- _Data segment_:
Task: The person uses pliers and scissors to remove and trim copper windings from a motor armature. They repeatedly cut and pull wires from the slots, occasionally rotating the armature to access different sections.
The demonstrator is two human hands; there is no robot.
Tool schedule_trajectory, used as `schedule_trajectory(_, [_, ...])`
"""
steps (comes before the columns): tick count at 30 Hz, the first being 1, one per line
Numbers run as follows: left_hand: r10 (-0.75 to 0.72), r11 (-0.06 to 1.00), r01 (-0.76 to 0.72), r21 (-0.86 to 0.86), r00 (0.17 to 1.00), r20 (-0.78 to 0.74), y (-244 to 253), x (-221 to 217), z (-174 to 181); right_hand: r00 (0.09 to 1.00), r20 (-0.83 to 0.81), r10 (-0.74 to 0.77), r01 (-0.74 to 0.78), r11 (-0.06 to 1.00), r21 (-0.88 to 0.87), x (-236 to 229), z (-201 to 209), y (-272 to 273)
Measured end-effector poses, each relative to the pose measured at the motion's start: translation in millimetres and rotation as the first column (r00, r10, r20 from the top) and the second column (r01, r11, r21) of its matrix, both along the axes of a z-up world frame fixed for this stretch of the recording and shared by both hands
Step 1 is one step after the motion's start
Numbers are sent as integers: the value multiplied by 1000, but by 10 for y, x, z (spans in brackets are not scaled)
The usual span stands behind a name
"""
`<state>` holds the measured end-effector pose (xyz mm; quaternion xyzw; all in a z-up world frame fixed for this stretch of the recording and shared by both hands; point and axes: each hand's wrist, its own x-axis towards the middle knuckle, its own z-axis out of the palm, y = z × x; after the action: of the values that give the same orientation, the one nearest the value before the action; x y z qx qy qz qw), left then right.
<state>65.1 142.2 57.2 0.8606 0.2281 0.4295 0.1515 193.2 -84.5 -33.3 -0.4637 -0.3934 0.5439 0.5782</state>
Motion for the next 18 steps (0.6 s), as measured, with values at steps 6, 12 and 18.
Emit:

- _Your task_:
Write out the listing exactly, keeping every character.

- _Solution to this problem_:
Task: The person uses pliers and scissors to remove and trim copper windings from a motor armature. They repeatedly cut and pull wires from the slots, occasionally rotating the armature to access different sections.
The demonstrator is two human hands; there is no robot.
Tool schedule_trajectory, used as `schedule_trajectory(_, [_, ...])`
"""
steps (comes before the columns): tick count at 30 Hz, the first being 1, one per line
Numbers run as follows: left_hand: r10 (-0.75 to 0.72), r11 (-0.06 to 1.00), r01 (-0.76 to 0.72), r21 (-0.86 to 0.86), r00 (0.17 to 1.00), r20 (-0.78 to 0.74), y (-244 to 253), x (-221 to 217), z (-174 to 181); right_hand: r00 (0.09 to 1.00), r20 (-0.83 to 0.81), r10 (-0.74 to 0.77), r01 (-0.74 to 0.78), r11 (-0.06 to 1.00), r21 (-0.88 to 0.87), x (-236 to 229), z (-201 to 209), y (-272 to 273)
Measured end-effector poses, each relative to the pose measured at the motion's start: translation in millimetres and rotation as the first column (r00, r10, r20 from the top) and the second column (r01, r11, r21) of its matrix, both along the axes of a z-up world frame fixed for this stretch of the recording and shared by both hands
Step 1 is one step after the motion's start
Numbers are sent as integers: the value multiplied by 1000, but by 10 for y, x, z (spans in brackets are not scaled)
The usual span stands behind a name
"""
`<state>` holds the measured end-effector pose (xyz mm; quaternion xyzw; all in a z-up world frame fixed for this stretch of the recording and shared by both hands; point and axes: each hand's wrist, its own x-axis towards the middle knuckle, its own z-axis out of the palm, y = z × x; after the action: of the values that give the same orientation, the one nearest the value before the action; x y z qx qy qz qw), left then right.
<state>65.1 142.2 57.2 0.8606 0.2281 0.4295 0.1515 193.2 -84.5 -33.3 -0.4637 -0.3934 0.5439 0.5782</state>
Motion for the next 18 steps (0.6 s), as measured, with values at steps 6, 12 and 18.
Emit:

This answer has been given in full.